### Exercise objective
Reproduce each record below exactly as written.

### Data provided
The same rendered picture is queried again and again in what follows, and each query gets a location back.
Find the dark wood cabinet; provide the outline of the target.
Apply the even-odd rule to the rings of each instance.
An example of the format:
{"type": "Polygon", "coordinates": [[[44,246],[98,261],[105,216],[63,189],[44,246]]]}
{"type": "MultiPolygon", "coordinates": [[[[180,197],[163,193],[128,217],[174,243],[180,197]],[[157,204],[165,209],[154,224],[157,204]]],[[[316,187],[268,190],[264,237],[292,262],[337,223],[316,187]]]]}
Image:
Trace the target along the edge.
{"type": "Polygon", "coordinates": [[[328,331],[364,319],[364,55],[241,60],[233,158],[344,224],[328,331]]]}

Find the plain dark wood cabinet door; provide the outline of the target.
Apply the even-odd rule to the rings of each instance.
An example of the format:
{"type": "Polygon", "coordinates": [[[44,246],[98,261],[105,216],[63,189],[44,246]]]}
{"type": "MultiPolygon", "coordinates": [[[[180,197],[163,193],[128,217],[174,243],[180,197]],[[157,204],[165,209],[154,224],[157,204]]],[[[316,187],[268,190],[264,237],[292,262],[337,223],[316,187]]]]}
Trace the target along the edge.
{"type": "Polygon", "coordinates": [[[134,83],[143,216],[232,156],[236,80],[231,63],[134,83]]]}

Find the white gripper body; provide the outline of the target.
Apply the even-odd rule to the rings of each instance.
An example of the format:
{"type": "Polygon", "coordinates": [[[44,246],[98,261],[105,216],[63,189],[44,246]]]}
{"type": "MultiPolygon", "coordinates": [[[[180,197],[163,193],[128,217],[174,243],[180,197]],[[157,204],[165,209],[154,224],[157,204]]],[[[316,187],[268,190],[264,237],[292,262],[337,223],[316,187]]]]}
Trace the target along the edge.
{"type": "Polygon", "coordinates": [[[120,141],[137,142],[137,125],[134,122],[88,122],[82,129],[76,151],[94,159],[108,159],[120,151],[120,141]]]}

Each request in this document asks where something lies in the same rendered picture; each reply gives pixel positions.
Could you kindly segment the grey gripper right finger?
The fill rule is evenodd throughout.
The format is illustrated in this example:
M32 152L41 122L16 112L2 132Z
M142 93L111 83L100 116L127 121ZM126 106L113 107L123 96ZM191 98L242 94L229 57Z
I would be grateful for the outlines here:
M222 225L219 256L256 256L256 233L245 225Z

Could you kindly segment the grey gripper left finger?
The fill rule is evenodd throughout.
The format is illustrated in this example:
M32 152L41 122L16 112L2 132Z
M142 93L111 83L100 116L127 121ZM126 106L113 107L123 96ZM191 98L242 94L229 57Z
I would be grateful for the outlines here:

### Result below
The same rendered picture is queried again and again in what follows, and each query gets a location back.
Find the dark wood cabinet; provide the outline of the target.
Apply the even-odd rule to the rings of each instance.
An example of the format:
{"type": "Polygon", "coordinates": [[[44,246],[98,261],[105,216],[63,189],[44,246]]]}
{"type": "MultiPolygon", "coordinates": [[[[180,197],[163,193],[128,217],[174,243],[180,197]],[[157,204],[165,209],[154,224],[157,204]]],[[[316,187],[268,190],[264,237],[292,262],[337,223],[316,187]]]]}
Image:
Trace the target along the edge.
{"type": "Polygon", "coordinates": [[[328,331],[364,319],[364,55],[241,60],[233,158],[344,224],[328,331]]]}

Find the plain dark wood cabinet door; provide the outline of the target.
Apply the even-odd rule to the rings of each instance.
An example of the format:
{"type": "Polygon", "coordinates": [[[44,246],[98,261],[105,216],[63,189],[44,246]]]}
{"type": "MultiPolygon", "coordinates": [[[[180,197],[163,193],[128,217],[174,243],[180,197]],[[157,204],[165,209],[154,224],[157,204]]],[[[316,187],[268,190],[264,237],[292,262],[337,223],[316,187]]]]}
Trace the target along the edge.
{"type": "Polygon", "coordinates": [[[134,83],[143,216],[232,156],[236,80],[231,63],[134,83]]]}

Find the white gripper body; provide the outline of the target.
Apply the even-odd rule to the rings of each instance.
An example of the format:
{"type": "Polygon", "coordinates": [[[44,246],[98,261],[105,216],[63,189],[44,246]]]}
{"type": "MultiPolygon", "coordinates": [[[[180,197],[163,193],[128,217],[174,243],[180,197]],[[157,204],[165,209],[154,224],[157,204]]],[[[316,187],[268,190],[264,237],[292,262],[337,223],[316,187]]]]}
Trace the target along the edge.
{"type": "Polygon", "coordinates": [[[120,141],[137,142],[137,125],[134,122],[88,122],[82,129],[76,151],[94,159],[108,159],[120,151],[120,141]]]}

Each request in this document asks where something lies in the same rendered picture; each reply gives pixel positions.
Could you kindly segment the grey gripper right finger?
The fill rule is evenodd throughout.
The format is illustrated in this example:
M32 152L41 122L16 112L2 132Z
M142 93L111 83L100 116L127 121ZM126 106L113 107L123 96ZM191 98L242 94L229 57Z
I would be grateful for the outlines here:
M222 225L219 256L256 256L256 233L245 225Z

Could you kindly segment the grey gripper left finger?
The fill rule is evenodd throughout.
The format is illustrated in this example:
M32 152L41 122L16 112L2 132Z
M142 93L111 83L100 116L127 121ZM126 106L113 107L123 96ZM191 98L242 94L229 57Z
I would be grateful for the outlines here:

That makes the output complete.